Work to be completed: Each line of the data holding "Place" should be found and copied.

Dataset items:
╔══

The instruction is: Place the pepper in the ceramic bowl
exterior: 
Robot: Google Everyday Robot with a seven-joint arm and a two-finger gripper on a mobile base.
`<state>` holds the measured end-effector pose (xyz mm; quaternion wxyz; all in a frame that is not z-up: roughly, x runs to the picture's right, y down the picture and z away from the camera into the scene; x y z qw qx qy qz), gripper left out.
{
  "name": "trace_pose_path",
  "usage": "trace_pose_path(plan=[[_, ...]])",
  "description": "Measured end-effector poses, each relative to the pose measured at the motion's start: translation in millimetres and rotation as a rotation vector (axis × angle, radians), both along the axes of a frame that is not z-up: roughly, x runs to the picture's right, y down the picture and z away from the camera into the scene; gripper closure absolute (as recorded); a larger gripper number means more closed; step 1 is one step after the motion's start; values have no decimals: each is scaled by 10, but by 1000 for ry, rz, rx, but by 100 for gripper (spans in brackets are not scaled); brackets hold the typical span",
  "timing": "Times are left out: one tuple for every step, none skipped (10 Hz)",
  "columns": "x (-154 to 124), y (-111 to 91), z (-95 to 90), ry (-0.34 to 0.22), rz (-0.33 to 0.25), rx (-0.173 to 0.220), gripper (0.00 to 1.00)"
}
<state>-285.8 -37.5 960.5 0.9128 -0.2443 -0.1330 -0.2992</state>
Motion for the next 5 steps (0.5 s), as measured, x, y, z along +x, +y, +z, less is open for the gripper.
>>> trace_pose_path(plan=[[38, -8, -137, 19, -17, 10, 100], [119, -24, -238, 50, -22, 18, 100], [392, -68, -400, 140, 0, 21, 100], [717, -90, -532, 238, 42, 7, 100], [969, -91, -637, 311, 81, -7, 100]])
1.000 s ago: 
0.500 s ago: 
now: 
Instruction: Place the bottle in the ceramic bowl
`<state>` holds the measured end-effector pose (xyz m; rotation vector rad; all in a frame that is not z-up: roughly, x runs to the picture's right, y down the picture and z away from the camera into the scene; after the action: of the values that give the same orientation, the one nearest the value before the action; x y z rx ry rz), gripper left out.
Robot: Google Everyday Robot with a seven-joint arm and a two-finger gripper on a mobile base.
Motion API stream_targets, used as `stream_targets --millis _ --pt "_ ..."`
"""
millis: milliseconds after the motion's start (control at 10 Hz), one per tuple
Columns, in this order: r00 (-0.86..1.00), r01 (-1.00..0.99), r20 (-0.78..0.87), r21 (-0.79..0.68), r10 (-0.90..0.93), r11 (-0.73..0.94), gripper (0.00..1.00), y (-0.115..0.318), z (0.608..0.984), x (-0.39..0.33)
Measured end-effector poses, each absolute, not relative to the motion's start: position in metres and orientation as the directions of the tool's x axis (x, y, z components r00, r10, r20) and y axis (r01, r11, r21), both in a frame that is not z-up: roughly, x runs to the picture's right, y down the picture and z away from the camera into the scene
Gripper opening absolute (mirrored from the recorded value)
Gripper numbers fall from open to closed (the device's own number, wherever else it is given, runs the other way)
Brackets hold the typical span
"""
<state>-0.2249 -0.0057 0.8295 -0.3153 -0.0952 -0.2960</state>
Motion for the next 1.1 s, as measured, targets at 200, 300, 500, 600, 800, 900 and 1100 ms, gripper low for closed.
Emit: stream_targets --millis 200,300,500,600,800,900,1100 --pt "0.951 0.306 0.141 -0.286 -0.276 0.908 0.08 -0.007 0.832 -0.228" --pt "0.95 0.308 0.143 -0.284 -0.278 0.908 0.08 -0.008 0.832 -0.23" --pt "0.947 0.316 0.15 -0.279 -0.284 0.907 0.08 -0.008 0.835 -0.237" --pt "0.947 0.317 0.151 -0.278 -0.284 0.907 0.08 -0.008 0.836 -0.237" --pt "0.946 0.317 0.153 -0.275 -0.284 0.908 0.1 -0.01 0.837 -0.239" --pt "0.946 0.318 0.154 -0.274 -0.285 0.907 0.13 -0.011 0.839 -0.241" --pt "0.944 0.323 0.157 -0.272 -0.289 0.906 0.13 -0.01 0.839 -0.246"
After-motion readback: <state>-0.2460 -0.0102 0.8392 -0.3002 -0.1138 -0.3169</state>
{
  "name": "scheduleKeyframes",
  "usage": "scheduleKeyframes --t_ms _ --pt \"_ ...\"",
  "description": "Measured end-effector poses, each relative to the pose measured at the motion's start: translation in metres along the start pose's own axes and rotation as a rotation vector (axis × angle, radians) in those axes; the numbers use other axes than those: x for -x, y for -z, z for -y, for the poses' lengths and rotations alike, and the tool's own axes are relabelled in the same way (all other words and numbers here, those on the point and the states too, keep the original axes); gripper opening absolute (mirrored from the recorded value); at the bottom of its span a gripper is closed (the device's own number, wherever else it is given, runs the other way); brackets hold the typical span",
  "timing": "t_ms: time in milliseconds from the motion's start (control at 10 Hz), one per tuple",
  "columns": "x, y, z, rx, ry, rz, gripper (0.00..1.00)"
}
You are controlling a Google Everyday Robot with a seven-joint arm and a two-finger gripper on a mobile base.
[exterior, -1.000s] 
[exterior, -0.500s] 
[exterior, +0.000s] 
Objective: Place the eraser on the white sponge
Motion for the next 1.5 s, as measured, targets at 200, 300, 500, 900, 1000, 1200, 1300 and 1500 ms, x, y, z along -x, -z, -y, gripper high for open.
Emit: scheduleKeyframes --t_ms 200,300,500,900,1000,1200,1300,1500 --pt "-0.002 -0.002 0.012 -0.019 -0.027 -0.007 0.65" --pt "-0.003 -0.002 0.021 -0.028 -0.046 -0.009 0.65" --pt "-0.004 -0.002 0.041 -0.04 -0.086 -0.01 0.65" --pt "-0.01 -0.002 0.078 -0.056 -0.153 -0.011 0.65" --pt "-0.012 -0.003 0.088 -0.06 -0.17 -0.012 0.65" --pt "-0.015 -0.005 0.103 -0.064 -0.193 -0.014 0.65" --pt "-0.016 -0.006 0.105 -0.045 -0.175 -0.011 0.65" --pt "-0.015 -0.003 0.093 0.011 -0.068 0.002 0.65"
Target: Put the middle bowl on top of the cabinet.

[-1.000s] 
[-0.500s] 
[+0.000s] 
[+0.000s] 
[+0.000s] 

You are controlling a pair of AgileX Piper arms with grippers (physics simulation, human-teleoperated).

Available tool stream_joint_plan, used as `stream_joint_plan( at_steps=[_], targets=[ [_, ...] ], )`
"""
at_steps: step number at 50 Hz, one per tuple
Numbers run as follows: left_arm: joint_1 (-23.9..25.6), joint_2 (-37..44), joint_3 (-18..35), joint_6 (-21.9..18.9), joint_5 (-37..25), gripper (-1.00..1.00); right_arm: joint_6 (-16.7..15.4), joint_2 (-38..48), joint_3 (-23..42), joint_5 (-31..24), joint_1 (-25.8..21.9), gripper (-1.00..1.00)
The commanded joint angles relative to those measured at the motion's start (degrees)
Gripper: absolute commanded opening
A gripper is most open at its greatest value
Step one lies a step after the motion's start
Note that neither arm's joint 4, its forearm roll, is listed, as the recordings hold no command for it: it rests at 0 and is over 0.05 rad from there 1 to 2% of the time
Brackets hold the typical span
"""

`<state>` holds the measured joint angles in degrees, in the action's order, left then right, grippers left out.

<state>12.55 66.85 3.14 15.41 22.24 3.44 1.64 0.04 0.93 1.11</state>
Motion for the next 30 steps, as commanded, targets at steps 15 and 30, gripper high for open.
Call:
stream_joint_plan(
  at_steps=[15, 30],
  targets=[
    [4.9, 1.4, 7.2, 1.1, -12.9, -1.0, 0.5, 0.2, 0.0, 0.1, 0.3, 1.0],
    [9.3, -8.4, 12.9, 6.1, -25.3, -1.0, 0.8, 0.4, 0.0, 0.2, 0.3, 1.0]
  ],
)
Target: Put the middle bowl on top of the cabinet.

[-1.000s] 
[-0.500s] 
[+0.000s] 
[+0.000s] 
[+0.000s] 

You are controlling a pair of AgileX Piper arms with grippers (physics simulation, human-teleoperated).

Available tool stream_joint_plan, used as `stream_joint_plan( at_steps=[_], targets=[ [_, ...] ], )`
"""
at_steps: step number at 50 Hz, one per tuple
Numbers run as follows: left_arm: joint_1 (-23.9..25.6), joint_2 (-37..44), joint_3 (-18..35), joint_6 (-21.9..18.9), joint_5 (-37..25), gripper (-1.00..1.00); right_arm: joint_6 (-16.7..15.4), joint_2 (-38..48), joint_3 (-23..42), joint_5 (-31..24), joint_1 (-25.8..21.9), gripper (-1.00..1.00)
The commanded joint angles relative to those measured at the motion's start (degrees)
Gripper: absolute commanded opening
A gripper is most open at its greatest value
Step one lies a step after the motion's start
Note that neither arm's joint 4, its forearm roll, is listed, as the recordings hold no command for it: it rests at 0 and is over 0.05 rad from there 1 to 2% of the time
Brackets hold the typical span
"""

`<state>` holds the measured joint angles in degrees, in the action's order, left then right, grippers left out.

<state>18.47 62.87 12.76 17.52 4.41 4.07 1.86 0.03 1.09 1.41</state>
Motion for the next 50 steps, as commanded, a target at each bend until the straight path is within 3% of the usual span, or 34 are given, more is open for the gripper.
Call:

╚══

The answer:
The instruction is: Place the pepper in the ceramic bowl
Instruction: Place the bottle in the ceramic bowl
Objective: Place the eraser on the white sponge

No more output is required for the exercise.